Dans pareil cas, les communications peuvent se faire, à titre exceptionnel et uniquement pour les éléments de la demande de participation ou de l’offre pour lesquels les moyens de communication électroniques ne sont pas exigés, par voie postale ou par tout autre service de portage approprié ou en combinant la voie postale ou tout autre service de portage approprié et les moyens de communication électroniques. Il appartient à l’adjudicateur de justifier le recours à d’autres moyens de communication que les moyens électroniques et de préciser toutes les informations relatives à ce dépôt non-électronique dans les documents du marché.
Si les documents de marché prévoient un dépôt par voie postale ou par tout autre service de portage approprié, il n’y a alors pas de difficulté pour l’opérateur économique dès lors que ces services restent accessibles et continuent à fonctionner, malgré les circonstances particulières de confinement que l’on connaît actuellement.
Pratiquement, quelles sont les solutions ?
Se pose toutefois la question de la réception des demandes de participation et des offres par l’adjudicateur au sein de ses locaux, par exemple lorsque celles-ci lui sont adressées par porteur.
En effet, le télétravail à domicile est vivement recommandé, même pour les services publics dont la continuité doit être garantie, et le nombre d’agents présents dans les locaux des adjudicateurs doit être limité au strict minimum.
Au vu des circonstances actuelles, il serait sans doute prudent, en cas de procédure de passation en cours et nécessitant le dépôt de tout ou partie de l’offre directement au sein des locaux de l’adjudicateur, que celui-ci reporte la date et l’heure de dépôt initialement prévues par les documents du marché à une date ultérieure[4].
Dans chacune de ces hypothèses, l’adjudicateur est tenu d’informer l’ensemble des opérateurs économiques qu’il a consultés en cas de procédure négociée « sans publication » ou en publiant un avis rectificatif[5] et ce afin de respecter le principe d’égalité de traitement entre opérateurs économiques.
Le report du dépôt est par ailleurs également recommandé pour laisser davantage de temps aux opérateurs économiques pour l’établissement de leur demande de participation et de leur offre et leur signature par les personnes compétentes, ce qui est sans conteste dans l’intérêt de l’adjudicateur, sauf urgence particulière dans son chef. La qualité d’une candidature ou d’une offre est en effet souvent moins bonne lorsqu’elle est rédigée dans la précipitation.
Ce motif peut bien entendu également justifier un report de la date de dépôt dans les procédures prévoyant des moyens de communication électroniques.

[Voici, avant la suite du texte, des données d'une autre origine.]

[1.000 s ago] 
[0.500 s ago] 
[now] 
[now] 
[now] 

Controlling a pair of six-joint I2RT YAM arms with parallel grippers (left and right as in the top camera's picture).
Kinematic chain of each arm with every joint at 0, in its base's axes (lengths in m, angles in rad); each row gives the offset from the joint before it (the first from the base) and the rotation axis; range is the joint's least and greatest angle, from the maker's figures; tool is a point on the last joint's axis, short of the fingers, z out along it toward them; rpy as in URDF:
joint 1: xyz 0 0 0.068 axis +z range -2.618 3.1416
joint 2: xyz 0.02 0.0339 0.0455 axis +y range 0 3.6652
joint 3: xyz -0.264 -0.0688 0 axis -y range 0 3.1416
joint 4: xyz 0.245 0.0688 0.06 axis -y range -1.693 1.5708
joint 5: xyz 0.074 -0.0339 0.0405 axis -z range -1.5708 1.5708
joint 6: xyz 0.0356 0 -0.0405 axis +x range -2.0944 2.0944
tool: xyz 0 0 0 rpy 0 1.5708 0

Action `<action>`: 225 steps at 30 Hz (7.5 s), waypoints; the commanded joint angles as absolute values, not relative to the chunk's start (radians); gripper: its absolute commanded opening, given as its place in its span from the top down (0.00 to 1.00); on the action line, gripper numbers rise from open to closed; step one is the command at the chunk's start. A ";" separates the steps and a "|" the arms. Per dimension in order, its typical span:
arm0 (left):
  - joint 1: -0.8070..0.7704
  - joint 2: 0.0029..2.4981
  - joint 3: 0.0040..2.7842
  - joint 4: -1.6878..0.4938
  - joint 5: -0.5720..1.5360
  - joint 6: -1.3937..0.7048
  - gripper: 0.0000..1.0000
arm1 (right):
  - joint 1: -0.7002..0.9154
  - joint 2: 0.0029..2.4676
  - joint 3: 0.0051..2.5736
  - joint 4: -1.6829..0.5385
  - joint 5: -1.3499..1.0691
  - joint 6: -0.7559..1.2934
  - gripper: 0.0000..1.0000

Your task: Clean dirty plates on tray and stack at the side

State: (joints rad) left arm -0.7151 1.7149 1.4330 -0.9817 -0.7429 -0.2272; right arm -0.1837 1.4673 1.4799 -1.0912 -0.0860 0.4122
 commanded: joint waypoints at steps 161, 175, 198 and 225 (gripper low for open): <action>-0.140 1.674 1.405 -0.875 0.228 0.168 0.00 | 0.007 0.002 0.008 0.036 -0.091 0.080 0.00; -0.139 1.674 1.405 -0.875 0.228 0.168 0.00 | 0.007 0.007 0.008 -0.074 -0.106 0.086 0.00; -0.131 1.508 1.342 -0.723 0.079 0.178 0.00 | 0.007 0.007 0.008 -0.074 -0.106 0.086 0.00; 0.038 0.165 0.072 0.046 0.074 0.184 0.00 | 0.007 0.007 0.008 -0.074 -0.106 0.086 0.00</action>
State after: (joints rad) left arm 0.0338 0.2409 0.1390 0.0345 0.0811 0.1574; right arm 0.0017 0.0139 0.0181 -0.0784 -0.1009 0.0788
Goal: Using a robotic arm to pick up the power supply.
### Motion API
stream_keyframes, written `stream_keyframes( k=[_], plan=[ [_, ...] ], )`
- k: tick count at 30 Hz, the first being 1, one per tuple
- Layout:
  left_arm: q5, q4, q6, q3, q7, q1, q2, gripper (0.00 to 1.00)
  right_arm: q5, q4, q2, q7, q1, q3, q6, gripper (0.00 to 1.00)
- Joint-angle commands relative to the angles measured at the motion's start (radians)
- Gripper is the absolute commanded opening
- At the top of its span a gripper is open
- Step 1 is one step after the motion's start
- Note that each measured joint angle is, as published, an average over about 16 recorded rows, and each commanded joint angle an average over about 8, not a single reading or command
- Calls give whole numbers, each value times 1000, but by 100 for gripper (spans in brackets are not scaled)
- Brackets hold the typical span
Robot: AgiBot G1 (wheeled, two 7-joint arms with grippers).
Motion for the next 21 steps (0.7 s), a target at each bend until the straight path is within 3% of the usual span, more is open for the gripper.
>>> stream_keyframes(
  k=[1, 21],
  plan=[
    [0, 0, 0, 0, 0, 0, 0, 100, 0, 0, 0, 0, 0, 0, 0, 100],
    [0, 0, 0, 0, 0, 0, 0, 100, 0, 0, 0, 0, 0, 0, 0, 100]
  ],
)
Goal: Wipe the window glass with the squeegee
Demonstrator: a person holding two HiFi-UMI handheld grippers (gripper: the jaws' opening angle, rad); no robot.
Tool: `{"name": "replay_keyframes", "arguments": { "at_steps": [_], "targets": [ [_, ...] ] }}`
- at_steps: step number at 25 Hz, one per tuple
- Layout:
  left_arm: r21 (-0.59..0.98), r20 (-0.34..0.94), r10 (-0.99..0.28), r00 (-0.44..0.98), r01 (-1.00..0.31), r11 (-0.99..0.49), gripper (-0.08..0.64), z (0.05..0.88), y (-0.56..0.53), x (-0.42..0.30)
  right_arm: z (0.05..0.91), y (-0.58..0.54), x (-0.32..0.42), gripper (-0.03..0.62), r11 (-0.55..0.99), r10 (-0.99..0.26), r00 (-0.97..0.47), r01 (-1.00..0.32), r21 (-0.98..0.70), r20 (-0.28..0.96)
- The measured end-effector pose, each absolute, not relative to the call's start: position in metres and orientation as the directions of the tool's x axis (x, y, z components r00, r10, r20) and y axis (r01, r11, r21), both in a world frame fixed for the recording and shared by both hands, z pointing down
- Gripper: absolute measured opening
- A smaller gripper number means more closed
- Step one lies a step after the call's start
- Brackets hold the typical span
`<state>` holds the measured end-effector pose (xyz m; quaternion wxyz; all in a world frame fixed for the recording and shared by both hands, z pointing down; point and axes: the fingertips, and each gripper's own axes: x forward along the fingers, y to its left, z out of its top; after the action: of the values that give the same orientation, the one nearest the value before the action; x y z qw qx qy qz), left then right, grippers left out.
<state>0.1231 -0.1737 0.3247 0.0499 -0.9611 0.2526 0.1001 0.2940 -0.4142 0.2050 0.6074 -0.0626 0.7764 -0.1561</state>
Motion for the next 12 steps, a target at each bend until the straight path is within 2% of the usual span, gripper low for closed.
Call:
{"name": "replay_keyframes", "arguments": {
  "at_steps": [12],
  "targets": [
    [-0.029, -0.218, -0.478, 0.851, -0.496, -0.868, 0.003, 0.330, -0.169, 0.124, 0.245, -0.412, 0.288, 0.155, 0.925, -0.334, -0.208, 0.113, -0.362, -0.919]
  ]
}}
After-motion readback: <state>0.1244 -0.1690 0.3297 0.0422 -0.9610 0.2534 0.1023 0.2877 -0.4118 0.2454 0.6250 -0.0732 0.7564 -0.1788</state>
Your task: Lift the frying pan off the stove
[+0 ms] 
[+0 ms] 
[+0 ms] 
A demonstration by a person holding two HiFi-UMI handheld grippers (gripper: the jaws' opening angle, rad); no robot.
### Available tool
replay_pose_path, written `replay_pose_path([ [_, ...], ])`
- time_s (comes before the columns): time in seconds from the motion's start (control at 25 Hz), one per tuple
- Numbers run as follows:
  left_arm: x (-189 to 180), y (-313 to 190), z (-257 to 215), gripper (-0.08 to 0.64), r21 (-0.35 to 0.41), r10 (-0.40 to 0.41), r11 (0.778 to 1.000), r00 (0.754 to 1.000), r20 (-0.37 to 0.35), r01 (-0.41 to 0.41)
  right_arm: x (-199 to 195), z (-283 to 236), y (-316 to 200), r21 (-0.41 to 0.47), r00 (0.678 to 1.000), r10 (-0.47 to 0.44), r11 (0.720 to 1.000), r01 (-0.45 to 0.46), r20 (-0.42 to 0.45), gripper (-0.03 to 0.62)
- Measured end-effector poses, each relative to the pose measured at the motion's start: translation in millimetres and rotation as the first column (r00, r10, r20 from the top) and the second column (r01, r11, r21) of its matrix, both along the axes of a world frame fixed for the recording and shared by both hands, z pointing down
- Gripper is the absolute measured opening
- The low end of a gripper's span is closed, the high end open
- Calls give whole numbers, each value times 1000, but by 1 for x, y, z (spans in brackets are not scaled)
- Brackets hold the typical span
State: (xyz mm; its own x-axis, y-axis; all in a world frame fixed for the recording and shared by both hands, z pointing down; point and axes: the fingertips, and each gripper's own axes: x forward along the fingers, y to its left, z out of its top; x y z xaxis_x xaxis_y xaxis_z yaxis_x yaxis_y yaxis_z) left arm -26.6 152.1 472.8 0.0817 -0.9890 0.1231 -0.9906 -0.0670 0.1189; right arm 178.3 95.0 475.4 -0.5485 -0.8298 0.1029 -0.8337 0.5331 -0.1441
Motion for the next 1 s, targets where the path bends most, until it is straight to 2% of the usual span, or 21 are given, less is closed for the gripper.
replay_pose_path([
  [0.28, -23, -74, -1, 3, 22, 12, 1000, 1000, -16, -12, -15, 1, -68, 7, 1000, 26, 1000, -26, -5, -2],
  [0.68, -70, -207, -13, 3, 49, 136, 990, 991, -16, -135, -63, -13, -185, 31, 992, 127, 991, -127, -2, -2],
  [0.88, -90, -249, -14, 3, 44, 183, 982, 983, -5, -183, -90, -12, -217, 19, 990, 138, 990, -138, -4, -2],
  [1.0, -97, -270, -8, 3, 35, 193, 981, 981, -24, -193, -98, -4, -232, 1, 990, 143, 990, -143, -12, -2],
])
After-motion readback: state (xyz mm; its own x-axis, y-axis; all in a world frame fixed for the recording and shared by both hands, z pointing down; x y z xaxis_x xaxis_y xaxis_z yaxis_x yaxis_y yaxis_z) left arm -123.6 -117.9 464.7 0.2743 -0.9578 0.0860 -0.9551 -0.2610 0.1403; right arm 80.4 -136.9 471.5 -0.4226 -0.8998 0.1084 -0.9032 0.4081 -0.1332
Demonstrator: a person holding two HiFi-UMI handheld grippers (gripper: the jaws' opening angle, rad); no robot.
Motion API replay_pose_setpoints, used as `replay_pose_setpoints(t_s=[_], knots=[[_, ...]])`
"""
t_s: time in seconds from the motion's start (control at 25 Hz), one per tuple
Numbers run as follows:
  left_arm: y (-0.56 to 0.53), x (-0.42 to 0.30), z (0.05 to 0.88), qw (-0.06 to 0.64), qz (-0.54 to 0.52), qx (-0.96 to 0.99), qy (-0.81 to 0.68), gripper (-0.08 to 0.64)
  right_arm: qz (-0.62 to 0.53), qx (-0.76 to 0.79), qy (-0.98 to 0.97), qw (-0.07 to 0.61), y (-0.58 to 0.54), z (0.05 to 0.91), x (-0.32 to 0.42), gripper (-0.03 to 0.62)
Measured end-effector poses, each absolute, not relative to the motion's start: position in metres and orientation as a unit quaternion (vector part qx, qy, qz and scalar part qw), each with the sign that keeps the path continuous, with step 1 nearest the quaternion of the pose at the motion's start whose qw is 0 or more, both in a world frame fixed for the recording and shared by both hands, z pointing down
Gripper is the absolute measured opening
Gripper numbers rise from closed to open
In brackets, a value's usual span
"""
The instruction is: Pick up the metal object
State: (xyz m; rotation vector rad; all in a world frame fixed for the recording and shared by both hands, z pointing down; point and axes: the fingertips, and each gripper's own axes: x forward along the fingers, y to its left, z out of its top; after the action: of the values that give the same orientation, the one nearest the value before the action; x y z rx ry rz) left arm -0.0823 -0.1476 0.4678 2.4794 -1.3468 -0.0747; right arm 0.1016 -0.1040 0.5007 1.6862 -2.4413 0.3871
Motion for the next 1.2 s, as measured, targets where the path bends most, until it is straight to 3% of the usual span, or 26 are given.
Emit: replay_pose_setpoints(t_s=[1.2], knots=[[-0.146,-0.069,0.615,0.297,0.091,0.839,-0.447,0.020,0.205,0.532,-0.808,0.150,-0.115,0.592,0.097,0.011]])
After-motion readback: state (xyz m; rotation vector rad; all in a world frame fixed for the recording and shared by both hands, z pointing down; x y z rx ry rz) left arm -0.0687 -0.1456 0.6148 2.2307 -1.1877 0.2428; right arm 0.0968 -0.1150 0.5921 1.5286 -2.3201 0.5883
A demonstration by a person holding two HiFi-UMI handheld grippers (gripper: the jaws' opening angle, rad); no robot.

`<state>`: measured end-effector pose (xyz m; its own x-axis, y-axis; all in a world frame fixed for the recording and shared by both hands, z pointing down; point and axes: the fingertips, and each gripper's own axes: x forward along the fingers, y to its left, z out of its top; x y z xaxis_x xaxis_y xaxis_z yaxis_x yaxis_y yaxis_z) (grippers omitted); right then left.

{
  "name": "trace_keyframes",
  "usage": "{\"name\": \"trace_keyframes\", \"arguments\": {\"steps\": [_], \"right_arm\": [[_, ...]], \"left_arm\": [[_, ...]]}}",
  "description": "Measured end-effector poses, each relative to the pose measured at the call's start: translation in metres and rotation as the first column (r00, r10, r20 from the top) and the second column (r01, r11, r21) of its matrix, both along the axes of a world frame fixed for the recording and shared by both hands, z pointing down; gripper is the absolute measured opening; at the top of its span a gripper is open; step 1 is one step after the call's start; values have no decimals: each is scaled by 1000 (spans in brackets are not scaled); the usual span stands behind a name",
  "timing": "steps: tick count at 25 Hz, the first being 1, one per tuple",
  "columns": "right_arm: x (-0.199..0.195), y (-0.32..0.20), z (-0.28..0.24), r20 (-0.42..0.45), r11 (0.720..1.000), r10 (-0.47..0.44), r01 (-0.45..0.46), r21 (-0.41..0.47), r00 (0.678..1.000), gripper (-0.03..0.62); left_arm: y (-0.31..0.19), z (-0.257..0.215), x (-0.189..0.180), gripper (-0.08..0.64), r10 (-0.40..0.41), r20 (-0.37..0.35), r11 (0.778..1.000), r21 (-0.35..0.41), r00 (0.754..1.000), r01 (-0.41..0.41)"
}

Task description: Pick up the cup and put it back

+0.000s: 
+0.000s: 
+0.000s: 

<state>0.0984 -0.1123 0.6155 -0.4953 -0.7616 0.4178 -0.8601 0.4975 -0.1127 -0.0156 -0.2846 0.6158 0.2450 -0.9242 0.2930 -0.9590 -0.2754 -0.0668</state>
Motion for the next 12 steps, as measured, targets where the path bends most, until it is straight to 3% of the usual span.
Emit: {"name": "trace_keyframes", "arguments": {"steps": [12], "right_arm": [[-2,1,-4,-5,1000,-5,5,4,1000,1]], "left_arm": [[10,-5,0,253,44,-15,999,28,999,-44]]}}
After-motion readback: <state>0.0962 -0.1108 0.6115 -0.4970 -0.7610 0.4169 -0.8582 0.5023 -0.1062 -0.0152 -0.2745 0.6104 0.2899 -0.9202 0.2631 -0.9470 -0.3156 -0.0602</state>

Toutefois, à l’heure actuelle, il n’existe aucune obligation pour les adjudicateurs de reporter la date de dépôt des demandes de participation ou des offres. Les opérateurs économiques intéressés par un marché doivent donc veiller à ce que leurs demandes de participation et leurs offres soient déposées au plus tard avant la date et à l’heure indiquées dans les documents du marché.
A défaut de report du dépôt, il est encore conseillé aux opérateurs économiques d’envoyer leur demande de participation ou leur offre par courrier recommandé, au moins quatre jours avant la date ultime de dépôt, de manière à disposer d’une preuve de la date de l’envoi.
Pour tous les marchés publics à lancer dans les prochaines semaines, il serait plus prudent de ne retenir que le dépôt des demandes de participation ou des offres par voie électronique.
En procédure négociée « sans publication, le dépôt des offres peut se faire par courrier électronique, en dérogation avec ce qui a été rappelé ci-dessus. Il est évident que les opérateurs économiques devront préférer ce mode de dépôt ou l’envoi par voie postale et éviter les dépôts par porteur pour éviter toute difficulté.
Comment réagir en cas de demande de participation ou d’offre tardive ?
Toute demande de participation ou toute offre doit parvenir avant la date et l’heure de dépôt. A défaut, la demande de participation ou l’offre doit être considérée comme tardive et ne peut être prise en considération par l’adjuidcateur[6]/[7].
Cette règle vaut en cas d’utilisation de moyens de communication électroniques visés à l’article 14 de la loi du 17 juin 2016. Dès lors que la pandémie de COVID-19 – et le confinement qui en résulte – ne fait pas obstacle au dépôt d’une demande de participation ou d’une offre par ce biais, aucune justification ne pourrait permettre à un opérateur économique d’échapper à la sanction de tardiveté de sa demande de participation ou de son offre[8].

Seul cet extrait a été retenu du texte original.